Labor: Who will be doing all of this vaccination? All current health care workers are actively engaged in combat with a tsunami of infected patients or with the testing of those who suspect they may be infected. Also, every time I visit a pharmacy they all seem to be quite busy filling prescriptions, which they will need to continue doing during the vaccination effort. So I think we can assume that there is not currently any meaningful slack in the health care workforce to perform this herculean task. Let’s suppose that 1 person can inject 6 people per hour. During an 8 hour work day, they can vaccinate 48 people (perhaps this is optimistic). Do the math. We need thousands of people to work full time for perhaps the next year or more, doing nothing but vaccinating people. In addition to those doing the injecting, people will be needed for the administrative process to ensure that those receiving the vaccine fill out applicable paperwork and to record that they have received the first and second dosages. Presumably, we will need a national database to record the vaccinations so that we can keep track of who has received a vaccine so that they will receive the proper second dose. I have read the some of the vaccines will need to be mixed on-site according to very precise instructions prior to being injected. Also, people will be needed to coordinate the vaccine supply, vaccination reservations and manage the lines of people waiting to be vaccinated. All of these people will need to be recruited and trained (and vaccinated) at thousands of locations throughout the country. Are you aware of any effort currently underway to recruit these people? By the way, you will need two doses.

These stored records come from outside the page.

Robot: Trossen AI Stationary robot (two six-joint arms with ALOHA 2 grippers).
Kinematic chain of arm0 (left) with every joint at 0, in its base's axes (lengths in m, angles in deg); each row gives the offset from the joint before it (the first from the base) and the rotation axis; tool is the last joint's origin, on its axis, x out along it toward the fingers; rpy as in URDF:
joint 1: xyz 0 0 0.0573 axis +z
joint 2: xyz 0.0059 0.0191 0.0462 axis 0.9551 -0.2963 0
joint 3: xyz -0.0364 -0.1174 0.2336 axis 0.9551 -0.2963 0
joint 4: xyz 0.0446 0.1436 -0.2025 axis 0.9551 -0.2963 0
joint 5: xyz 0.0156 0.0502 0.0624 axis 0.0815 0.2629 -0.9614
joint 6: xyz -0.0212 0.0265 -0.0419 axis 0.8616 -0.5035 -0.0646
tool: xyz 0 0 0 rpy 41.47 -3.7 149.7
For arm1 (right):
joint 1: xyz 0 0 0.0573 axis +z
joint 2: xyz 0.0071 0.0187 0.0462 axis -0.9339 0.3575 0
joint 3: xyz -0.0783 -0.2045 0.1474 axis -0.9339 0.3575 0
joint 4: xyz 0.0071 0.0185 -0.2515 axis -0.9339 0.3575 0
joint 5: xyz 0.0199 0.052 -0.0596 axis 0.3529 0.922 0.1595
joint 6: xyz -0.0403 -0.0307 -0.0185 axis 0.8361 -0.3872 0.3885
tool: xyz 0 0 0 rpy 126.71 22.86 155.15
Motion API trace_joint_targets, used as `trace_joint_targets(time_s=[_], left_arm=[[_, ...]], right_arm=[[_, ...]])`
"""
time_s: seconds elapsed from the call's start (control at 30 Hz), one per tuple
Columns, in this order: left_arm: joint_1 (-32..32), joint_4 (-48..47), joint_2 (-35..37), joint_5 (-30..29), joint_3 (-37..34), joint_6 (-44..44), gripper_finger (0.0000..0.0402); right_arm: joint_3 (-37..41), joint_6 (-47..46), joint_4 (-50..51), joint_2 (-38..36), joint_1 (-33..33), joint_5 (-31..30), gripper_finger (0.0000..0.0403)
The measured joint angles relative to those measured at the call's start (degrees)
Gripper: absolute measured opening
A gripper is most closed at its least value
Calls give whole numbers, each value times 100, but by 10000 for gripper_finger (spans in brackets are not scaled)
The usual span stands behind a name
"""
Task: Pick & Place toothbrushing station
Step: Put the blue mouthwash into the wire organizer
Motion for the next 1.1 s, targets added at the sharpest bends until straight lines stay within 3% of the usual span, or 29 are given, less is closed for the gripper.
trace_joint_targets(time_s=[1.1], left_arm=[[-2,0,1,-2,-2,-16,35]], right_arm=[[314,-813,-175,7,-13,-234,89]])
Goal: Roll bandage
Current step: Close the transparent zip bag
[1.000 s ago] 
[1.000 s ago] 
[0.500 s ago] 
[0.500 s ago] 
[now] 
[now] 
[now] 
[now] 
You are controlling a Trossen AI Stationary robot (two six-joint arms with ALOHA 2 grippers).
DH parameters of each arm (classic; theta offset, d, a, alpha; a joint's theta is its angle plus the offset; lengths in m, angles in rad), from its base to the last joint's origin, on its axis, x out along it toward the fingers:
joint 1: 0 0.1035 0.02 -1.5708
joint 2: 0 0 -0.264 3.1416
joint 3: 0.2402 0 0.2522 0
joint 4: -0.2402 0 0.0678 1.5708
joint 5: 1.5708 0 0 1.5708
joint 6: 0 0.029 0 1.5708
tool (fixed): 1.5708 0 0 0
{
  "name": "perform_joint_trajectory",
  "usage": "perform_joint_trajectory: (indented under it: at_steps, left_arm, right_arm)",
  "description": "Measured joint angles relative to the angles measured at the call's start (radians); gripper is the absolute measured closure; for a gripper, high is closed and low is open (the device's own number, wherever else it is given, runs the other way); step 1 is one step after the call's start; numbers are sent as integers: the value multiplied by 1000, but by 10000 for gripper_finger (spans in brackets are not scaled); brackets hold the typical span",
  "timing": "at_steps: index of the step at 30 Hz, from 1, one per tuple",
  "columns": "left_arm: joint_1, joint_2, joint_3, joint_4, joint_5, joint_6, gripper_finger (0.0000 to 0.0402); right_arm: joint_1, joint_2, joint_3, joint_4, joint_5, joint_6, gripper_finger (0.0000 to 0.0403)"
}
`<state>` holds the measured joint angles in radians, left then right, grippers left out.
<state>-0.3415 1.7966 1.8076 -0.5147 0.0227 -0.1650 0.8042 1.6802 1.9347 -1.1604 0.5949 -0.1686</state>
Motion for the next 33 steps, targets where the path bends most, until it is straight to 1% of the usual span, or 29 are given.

Cost: We’re being told that the US government will cover the cost for the vaccine. Ok, that’s good. However, what about the cost for shipping and storing the vaccine (i.e. coolers, dry ice, etc.)? What about the cost for the thousands of people identified in the previous section? Since we will not need to pay the pharmacy for the vaccine, how will they be able to afford the additional people? Will we need to pay something to be injected? Again, I haven’t heard anyone talking about this.
- All of this must play out within the context of the worst level of infection seen so far in this pandemic anywhere in the world.
- Some portion of the population will choose not to be vaccinated. This means fewer arms need to be injected but also means that the virus will be a factor we must live with for the foreseeable future, perhaps forever.
- We don’t yet know for how long these vaccines will protect us from infection and/or disease.
Bottom line, I am optimistic that we will benefit from the coming vaccines but sadly, I think we will have to go through a lot of chaos to realize that benefit.